Precedente capitolo:
Prosegue in:
….Dal giorno in cui Danco morì la nostra esistenza si fece più cupa.
Sembrava che la morte, questa morte che ci aveva da così poco tempo
visitati, avesse lasciato ovunque traccia del suo malaugurato passaggio,
gettando a bordo come la sementa di una pianta perniciosa.
In un certo qual modo diminuì la nostra vitalità; ci sentimmo tutti
pervarsi da un tenue languore; ed in ciascuno di noi il medico ebbe
anche a constatare la decolorazione delle mucose e l’acceleramento
del polso divenuto irregolare e irrequieto.

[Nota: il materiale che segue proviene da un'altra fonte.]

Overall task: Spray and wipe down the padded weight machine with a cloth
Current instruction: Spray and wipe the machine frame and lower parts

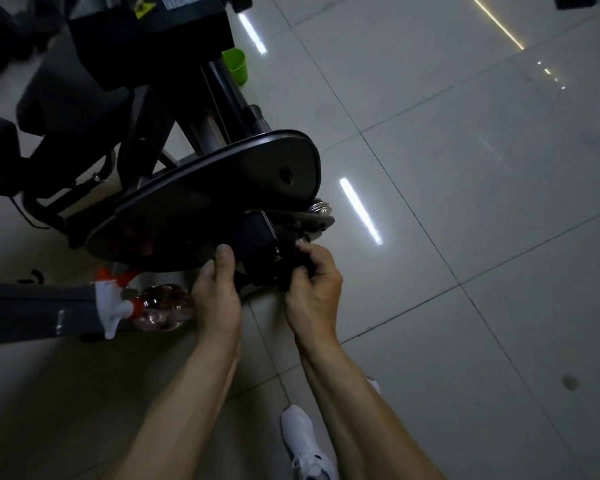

Accadeva che pur dopo il minimo sforzo fisico, o dopo una semplice
escursione, di una mezz’ora appena, il polso giungeva ad avere 130
e anche 140 pulsazioni e non pochi di noi cominciarono a soffrir di
vertigini.
Qualsiasi lavoro intellettuale, per poco che lo si fosse prolungato,
diveniva impossibile il seguitarlo, ed il nostro sonno era interrotto
da lunghe veglie morbose quando non veniva agitato dal tormentoso
incubo.
Così, ci mancavano nell’un tempo le due sole cose che avrebbero
potuto darci conforto e cioè la distrazione e il riposo.
Ben presto il nostro colorito prese una tinta giallo-verdastra; i nostri
organi di secrezione funzionavano male ed inquietanti sintomi di
affezioni cardiache e cerebrali cominciarono a manifestarsi…
Uno dei marinai, difatti, fu assalito da convulsioni isteriche sì forti,
che ebbe a mancargli – per qualche giorno – l’udito e la parola, e fu
soltanto il ritorno del sole che lo salvò da una quasi certa pazzia.
Per un altro degli uomini, un novegiano, le conseguenze di un
inverno antartico, dovevano essere ancorar più gravi.
Questo marinaio, intelligentissimo, dato il suo vivo interesse ai
lavori del laboratorio scientifico, vi era assai sovente addetto
quale aiutante per lo scuoiamento e la imbalsamazione sommaria
di alcuni animali. Un bel giorno, senza ragione, dichiarò che lo si
adibiva ad un lavoro indegno di lui, rifiutandosi così, ostinatamente,
da quel momento di continuarlo.
Ci ritornarono alla memoria, allora, alcuni altri piccoli incidenti che
ci avevano, per il passato, sorpresi e, al dottore non fu cosa difficile
il dimostrare che il povero giovane era stato colpito dalla mania di
grandezza.
Questa sua follia che rimase sempre mite assunse, nondimeno,
a’nostri occhi un carattere di maggiore inquietudine allorquando
dichiarò che i suoi compagni attentavano alla sua esistenza che non
sentivasi più al sicuro presso di loro.
Perseguitato da questa idea fissa disertò la sua branda e addormentavasi
in un angolo remoto del falso ponte. Da quel giorno il povero marinaio
divenne oggetto di una ininterrotta sorveglianza, poiché temevano il
verificarsi di qualche personale accidente o che la sua pazzia divenisse,
ad un tratto, furiosa.
Serie inquietudini, infine, ci diede anche il povereo Van Rysselberghe,
colpito da attacchi cardiaci; e, benché non abbia mai avuto occasione di
tenere il letto, pure, il suo stato richiese le più grandi precauzioni.
Ogni giorno prendeva, a schiena nuda, un bagno di calore presso la
stufa della piccola sala.
Riguardo agli ufficiali, non uno poté sottrarsi alla malattia.
Arctowski e Racovitza soffrivano orribilmente di mal di stomaco;
Leiconte fu in pericolo vari giorni ed io stesso ebbi a soffrire ben
seriamente. Ci fu un momento in cui il dottore si credette in dovere
di dirmi che egli aveva osservato nel mio stato alcuni sintomi che in
generale non ingannano e per i quali mi riteneva colpito dallo scorbuto.
Da tutto ciò, vedesi, come l’ufficio di medico, a bordo, non fosse
certo una sinecura…
Il Cook, che aveva acquistate grandi esperienze in una spedizione
artica condotta dal luogotenente Peary, trovò in mezzo a noi numerose
occasioni di dar prova di una abnegazione che non ebbe a smentirsi
giammai.
Ma le cause dell’infelice stato della nostra salute non erano soltanto
la oscurità prolungata, l’isolamento, il freddo e, più ancora del freddo,
la continua umidità; ma erano anche prodotte dall’uso costante ed
esclusivo, abuso quasi, al quale ervamo obbligati, delle conserve
alimentari; quantunque esse fossero eccellenti, quest’uso, anzi dirò
quest’abuso, avevano determinato in ciascuno di noi una vera e propria
atonia intestinale estremamente dannosa.